Load balancer

Canonical Kubernetes’ load balancer feature allows you to expose your workloads externally and distribute incoming network traffic from outside of your cluster to the services inside.

Kubernetes service types

Kubernetes allows you to expose your cluster’s workloads in the following ways:

  • ClusterIP: Exposes the service on a cluster-internal IP. With ClusterIP the service is only reachable from within the cluster.

  • NodePort: Exposes the service on each Node’s IP at a static port.

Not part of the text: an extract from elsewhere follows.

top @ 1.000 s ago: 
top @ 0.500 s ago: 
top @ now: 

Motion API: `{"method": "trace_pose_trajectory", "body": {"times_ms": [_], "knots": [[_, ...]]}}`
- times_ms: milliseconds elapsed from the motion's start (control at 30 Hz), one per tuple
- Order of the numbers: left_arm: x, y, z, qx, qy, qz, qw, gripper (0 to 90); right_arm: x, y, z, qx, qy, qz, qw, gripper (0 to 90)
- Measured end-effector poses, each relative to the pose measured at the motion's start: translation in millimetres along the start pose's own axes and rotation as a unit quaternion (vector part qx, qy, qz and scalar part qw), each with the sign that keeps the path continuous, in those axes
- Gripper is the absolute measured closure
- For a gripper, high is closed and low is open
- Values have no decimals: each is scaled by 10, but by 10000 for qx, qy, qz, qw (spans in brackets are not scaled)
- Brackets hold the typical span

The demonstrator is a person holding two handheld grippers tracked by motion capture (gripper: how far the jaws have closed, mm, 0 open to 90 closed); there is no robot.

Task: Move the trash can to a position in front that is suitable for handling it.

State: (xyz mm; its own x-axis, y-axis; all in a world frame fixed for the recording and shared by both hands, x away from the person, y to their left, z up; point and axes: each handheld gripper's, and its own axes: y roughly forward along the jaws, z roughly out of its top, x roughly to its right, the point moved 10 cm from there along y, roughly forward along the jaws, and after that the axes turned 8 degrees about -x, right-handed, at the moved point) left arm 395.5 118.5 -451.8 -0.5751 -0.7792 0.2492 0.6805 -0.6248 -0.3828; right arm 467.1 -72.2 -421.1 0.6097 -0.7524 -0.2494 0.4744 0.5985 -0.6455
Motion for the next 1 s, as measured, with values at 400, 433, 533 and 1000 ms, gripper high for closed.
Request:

  • LoadBalancer: Exposes a single IP address to distribute the incoming network traffic across multiple cluster nodes.

Note

The load balancer service type at layer 4 should not be confused with the Ingress Controller which operates at layer 7 (HTTP/HTTPS) and routes traffic from outside of your cluster to services inside of your cluster. Learn more about Ingress in the Ingress guide.

Use case

The Canonical Kubernetes’ load balancer feature is suitable for bare-metal setups and private data-centers. If you are operating Canonical Kubernetes in a public cloud you should evaluate your cloud-provider’s load balancing solution as well.

IP address allocation

The load balancer feature assigns and releases IP addresses for services of type LoadBalancer from a pool of IPs. Learn how to configure the IP address pool with the default load balancer guide.

Advertising IP address externally

The load balancer feature advertises the external IP address of the service outside of the cluster. To accomplish this, the load balancer uses either Layer 2 mode or Border Gateway Protocol (BGP) Mode.

Layer 2 Mode

In Layer 2 mode, a cluster node takes the responsibility of spreading the traffic for a service IP to its associated pods using kube-proxy. Traffic routing relies on Address Resolution Protocol (ARP) for IPv4 and Neighbor Discovery Protocol (NDP) for IPv6. While this mode is easy to implement, it is only suitable for small-scale deployments. Consult the layer 2 mode documentation for more information.

BGP Mode

With BGP mode, neighboring routers exchange routing information through peering sessions enabling efficient traffic distribution. Traffic is balanced across nodes ensuring efficient resource utilization. While this approach is more difficult to implement, it is suitable for large-scale deployments. Refer to the bgp mode documentation for more details.

Traffic flow with a load balancer

When you expose a service with a load balancer, the following steps occur:

  • A client sends a request to the external IP address allocated by the load balancer.

  • The load balancer decides which Kubernetes node should handle the request based on the selected underlying mechanism (BGP or Layer 2).

  • kube-proxy routes the request to a specific pod in the service.